Requirement >> Write out all the data again, exactly as shown.

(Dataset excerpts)
▼▼▼
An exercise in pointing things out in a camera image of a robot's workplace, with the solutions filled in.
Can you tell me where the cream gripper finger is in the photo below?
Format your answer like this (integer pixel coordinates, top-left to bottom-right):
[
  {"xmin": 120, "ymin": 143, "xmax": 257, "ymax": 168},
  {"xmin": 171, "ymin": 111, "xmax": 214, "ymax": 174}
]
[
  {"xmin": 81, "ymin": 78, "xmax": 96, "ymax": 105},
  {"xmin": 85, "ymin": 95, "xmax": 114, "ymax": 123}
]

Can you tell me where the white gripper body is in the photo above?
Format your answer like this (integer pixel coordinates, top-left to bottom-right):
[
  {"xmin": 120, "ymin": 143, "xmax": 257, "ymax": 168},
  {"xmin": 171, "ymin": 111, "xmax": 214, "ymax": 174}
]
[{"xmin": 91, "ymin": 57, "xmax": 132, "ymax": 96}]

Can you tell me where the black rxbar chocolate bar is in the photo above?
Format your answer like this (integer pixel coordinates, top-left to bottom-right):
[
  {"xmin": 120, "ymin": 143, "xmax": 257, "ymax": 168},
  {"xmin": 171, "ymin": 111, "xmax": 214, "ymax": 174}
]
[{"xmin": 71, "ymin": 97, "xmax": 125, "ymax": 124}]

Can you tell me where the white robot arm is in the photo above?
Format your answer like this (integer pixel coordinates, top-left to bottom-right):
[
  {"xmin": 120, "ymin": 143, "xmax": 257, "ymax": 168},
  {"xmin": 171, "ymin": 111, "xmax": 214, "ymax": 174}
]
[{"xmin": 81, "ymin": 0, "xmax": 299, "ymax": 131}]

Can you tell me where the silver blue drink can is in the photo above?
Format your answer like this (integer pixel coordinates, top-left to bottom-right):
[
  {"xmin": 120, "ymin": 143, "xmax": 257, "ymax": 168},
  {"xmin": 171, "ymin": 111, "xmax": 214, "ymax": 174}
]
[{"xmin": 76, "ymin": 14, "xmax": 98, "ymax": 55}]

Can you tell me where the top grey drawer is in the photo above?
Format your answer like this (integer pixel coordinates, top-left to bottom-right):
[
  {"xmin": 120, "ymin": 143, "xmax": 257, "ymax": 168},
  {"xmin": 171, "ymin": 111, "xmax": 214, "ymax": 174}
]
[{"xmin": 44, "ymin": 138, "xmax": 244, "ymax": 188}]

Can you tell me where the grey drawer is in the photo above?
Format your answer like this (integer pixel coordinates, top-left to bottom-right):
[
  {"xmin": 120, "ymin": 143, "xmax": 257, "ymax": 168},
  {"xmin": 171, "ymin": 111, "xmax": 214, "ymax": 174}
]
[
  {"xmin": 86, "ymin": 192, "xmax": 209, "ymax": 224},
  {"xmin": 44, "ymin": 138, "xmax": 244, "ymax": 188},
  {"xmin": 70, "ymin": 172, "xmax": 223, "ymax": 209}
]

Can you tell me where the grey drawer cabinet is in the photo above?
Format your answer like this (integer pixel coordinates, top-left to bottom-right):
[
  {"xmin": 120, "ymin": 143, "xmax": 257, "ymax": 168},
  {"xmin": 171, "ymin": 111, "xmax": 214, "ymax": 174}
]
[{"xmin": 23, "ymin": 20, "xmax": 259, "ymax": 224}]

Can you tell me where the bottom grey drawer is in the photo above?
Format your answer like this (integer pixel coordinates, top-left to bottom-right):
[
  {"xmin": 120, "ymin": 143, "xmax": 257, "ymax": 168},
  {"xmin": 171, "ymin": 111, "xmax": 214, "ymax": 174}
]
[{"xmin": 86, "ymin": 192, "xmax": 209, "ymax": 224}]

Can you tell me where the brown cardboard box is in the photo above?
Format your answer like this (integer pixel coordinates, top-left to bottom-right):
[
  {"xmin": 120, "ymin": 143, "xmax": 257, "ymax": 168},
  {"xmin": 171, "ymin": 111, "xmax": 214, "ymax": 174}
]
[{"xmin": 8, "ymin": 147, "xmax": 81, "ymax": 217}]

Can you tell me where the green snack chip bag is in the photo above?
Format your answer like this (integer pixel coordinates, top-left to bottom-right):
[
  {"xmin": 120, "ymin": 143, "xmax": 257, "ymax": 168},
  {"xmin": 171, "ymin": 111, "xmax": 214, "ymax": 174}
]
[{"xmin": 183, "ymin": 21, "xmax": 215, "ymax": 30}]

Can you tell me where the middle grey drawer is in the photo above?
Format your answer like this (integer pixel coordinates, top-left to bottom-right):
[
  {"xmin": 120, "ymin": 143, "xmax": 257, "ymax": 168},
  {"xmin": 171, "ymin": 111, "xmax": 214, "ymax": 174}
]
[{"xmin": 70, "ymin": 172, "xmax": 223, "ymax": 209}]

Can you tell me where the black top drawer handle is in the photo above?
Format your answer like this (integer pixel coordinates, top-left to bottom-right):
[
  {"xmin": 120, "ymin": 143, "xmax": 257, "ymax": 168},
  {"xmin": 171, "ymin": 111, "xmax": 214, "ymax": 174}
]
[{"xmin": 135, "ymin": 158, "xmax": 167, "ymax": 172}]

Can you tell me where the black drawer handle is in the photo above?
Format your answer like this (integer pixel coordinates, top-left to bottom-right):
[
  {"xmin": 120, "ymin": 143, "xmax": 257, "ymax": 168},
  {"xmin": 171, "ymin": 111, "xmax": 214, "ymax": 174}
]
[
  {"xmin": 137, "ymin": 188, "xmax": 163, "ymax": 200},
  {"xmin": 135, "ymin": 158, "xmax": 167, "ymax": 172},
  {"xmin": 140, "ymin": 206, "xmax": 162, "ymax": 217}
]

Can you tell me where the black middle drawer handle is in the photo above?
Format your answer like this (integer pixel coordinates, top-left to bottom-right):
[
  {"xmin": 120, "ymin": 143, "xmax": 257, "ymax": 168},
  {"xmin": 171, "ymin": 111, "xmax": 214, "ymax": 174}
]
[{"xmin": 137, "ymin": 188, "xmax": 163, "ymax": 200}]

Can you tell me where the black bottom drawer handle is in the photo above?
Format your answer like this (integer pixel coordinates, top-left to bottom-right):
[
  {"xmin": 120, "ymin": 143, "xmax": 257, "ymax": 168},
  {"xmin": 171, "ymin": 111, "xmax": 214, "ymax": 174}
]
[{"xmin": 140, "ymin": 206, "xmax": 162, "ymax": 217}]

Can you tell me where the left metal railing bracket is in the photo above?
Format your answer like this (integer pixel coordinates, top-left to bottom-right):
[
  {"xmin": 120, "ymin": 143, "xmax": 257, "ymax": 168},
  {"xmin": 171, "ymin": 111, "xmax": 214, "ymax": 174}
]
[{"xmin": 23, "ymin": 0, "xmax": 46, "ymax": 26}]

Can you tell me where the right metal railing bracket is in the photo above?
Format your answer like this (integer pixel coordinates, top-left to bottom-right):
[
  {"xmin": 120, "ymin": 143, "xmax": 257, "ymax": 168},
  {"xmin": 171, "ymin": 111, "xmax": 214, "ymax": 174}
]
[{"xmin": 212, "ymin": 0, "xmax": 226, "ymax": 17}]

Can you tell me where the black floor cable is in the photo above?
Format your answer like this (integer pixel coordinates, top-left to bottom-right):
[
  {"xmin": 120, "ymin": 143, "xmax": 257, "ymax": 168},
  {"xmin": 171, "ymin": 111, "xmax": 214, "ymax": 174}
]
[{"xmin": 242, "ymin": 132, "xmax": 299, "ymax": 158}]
▲▲▲
Task result >>
An exercise in pointing things out in a camera image of a robot's workplace, with the solutions filled in.
Can you tell me where the cream gripper finger is in the photo below?
Format your answer like this (integer pixel coordinates, top-left to bottom-right):
[
  {"xmin": 120, "ymin": 143, "xmax": 257, "ymax": 168},
  {"xmin": 171, "ymin": 111, "xmax": 214, "ymax": 174}
]
[
  {"xmin": 81, "ymin": 78, "xmax": 96, "ymax": 105},
  {"xmin": 85, "ymin": 95, "xmax": 114, "ymax": 123}
]

Can you tell me where the white gripper body is in the photo above?
Format your answer like this (integer pixel coordinates, top-left to bottom-right):
[
  {"xmin": 120, "ymin": 143, "xmax": 257, "ymax": 168},
  {"xmin": 171, "ymin": 111, "xmax": 214, "ymax": 174}
]
[{"xmin": 91, "ymin": 57, "xmax": 132, "ymax": 96}]

Can you tell me where the black rxbar chocolate bar is in the photo above?
Format your answer like this (integer pixel coordinates, top-left to bottom-right):
[
  {"xmin": 120, "ymin": 143, "xmax": 257, "ymax": 168},
  {"xmin": 171, "ymin": 111, "xmax": 214, "ymax": 174}
]
[{"xmin": 71, "ymin": 97, "xmax": 125, "ymax": 124}]

Can you tell me where the white robot arm is in the photo above?
Format your answer like this (integer pixel coordinates, top-left to bottom-right):
[
  {"xmin": 120, "ymin": 143, "xmax": 257, "ymax": 168},
  {"xmin": 171, "ymin": 111, "xmax": 214, "ymax": 174}
]
[{"xmin": 81, "ymin": 0, "xmax": 299, "ymax": 131}]

Can you tell me where the silver blue drink can is in the photo above?
Format your answer like this (integer pixel coordinates, top-left to bottom-right):
[
  {"xmin": 120, "ymin": 143, "xmax": 257, "ymax": 168},
  {"xmin": 171, "ymin": 111, "xmax": 214, "ymax": 174}
]
[{"xmin": 76, "ymin": 14, "xmax": 98, "ymax": 55}]

Can you tell me where the top grey drawer is in the photo above?
Format your answer like this (integer pixel coordinates, top-left to bottom-right):
[
  {"xmin": 120, "ymin": 143, "xmax": 257, "ymax": 168},
  {"xmin": 171, "ymin": 111, "xmax": 214, "ymax": 174}
]
[{"xmin": 44, "ymin": 138, "xmax": 244, "ymax": 188}]

Can you tell me where the grey drawer is in the photo above?
Format your answer like this (integer pixel coordinates, top-left to bottom-right):
[
  {"xmin": 120, "ymin": 143, "xmax": 257, "ymax": 168},
  {"xmin": 171, "ymin": 111, "xmax": 214, "ymax": 174}
]
[
  {"xmin": 86, "ymin": 192, "xmax": 209, "ymax": 224},
  {"xmin": 44, "ymin": 138, "xmax": 244, "ymax": 188},
  {"xmin": 70, "ymin": 172, "xmax": 223, "ymax": 209}
]

Can you tell me where the grey drawer cabinet is in the photo above?
Format your answer like this (integer pixel coordinates, top-left to bottom-right):
[
  {"xmin": 120, "ymin": 143, "xmax": 257, "ymax": 168},
  {"xmin": 171, "ymin": 111, "xmax": 214, "ymax": 174}
]
[{"xmin": 23, "ymin": 20, "xmax": 259, "ymax": 224}]

Can you tell me where the bottom grey drawer is in the photo above?
Format your answer like this (integer pixel coordinates, top-left to bottom-right):
[
  {"xmin": 120, "ymin": 143, "xmax": 257, "ymax": 168},
  {"xmin": 171, "ymin": 111, "xmax": 214, "ymax": 174}
]
[{"xmin": 86, "ymin": 192, "xmax": 209, "ymax": 224}]

Can you tell me where the brown cardboard box is in the photo above?
Format your answer like this (integer pixel coordinates, top-left to bottom-right):
[
  {"xmin": 120, "ymin": 143, "xmax": 257, "ymax": 168},
  {"xmin": 171, "ymin": 111, "xmax": 214, "ymax": 174}
]
[{"xmin": 8, "ymin": 147, "xmax": 81, "ymax": 217}]

Can you tell me where the green snack chip bag is in the photo above?
Format your answer like this (integer pixel coordinates, top-left to bottom-right):
[
  {"xmin": 120, "ymin": 143, "xmax": 257, "ymax": 168},
  {"xmin": 171, "ymin": 111, "xmax": 214, "ymax": 174}
]
[{"xmin": 183, "ymin": 21, "xmax": 215, "ymax": 30}]

Can you tell me where the middle grey drawer is in the photo above?
Format your answer like this (integer pixel coordinates, top-left to bottom-right):
[
  {"xmin": 120, "ymin": 143, "xmax": 257, "ymax": 168},
  {"xmin": 171, "ymin": 111, "xmax": 214, "ymax": 174}
]
[{"xmin": 70, "ymin": 172, "xmax": 223, "ymax": 209}]

Can you tell me where the black top drawer handle is in the photo above?
Format your answer like this (integer pixel coordinates, top-left to bottom-right):
[
  {"xmin": 120, "ymin": 143, "xmax": 257, "ymax": 168},
  {"xmin": 171, "ymin": 111, "xmax": 214, "ymax": 174}
]
[{"xmin": 135, "ymin": 158, "xmax": 167, "ymax": 172}]

Can you tell me where the black drawer handle is in the photo above?
Format your answer like this (integer pixel coordinates, top-left to bottom-right):
[
  {"xmin": 120, "ymin": 143, "xmax": 257, "ymax": 168},
  {"xmin": 171, "ymin": 111, "xmax": 214, "ymax": 174}
]
[
  {"xmin": 137, "ymin": 188, "xmax": 163, "ymax": 200},
  {"xmin": 135, "ymin": 158, "xmax": 167, "ymax": 172},
  {"xmin": 140, "ymin": 206, "xmax": 162, "ymax": 217}
]

Can you tell me where the black middle drawer handle is in the photo above?
Format your answer like this (integer pixel coordinates, top-left to bottom-right):
[
  {"xmin": 120, "ymin": 143, "xmax": 257, "ymax": 168},
  {"xmin": 171, "ymin": 111, "xmax": 214, "ymax": 174}
]
[{"xmin": 137, "ymin": 188, "xmax": 163, "ymax": 200}]

Can you tell me where the black bottom drawer handle is in the photo above?
Format your answer like this (integer pixel coordinates, top-left to bottom-right):
[
  {"xmin": 120, "ymin": 143, "xmax": 257, "ymax": 168},
  {"xmin": 171, "ymin": 111, "xmax": 214, "ymax": 174}
]
[{"xmin": 140, "ymin": 206, "xmax": 162, "ymax": 217}]

Can you tell me where the left metal railing bracket is in the photo above?
Format your answer like this (integer pixel coordinates, top-left to bottom-right):
[
  {"xmin": 120, "ymin": 143, "xmax": 257, "ymax": 168},
  {"xmin": 171, "ymin": 111, "xmax": 214, "ymax": 174}
]
[{"xmin": 23, "ymin": 0, "xmax": 46, "ymax": 26}]

Can you tell me where the right metal railing bracket is in the photo above?
Format your answer like this (integer pixel coordinates, top-left to bottom-right):
[
  {"xmin": 120, "ymin": 143, "xmax": 257, "ymax": 168},
  {"xmin": 171, "ymin": 111, "xmax": 214, "ymax": 174}
]
[{"xmin": 212, "ymin": 0, "xmax": 226, "ymax": 17}]

Can you tell me where the black floor cable is in the photo above?
Format your answer like this (integer pixel coordinates, top-left to bottom-right):
[
  {"xmin": 120, "ymin": 143, "xmax": 257, "ymax": 168},
  {"xmin": 171, "ymin": 111, "xmax": 214, "ymax": 174}
]
[{"xmin": 242, "ymin": 132, "xmax": 299, "ymax": 158}]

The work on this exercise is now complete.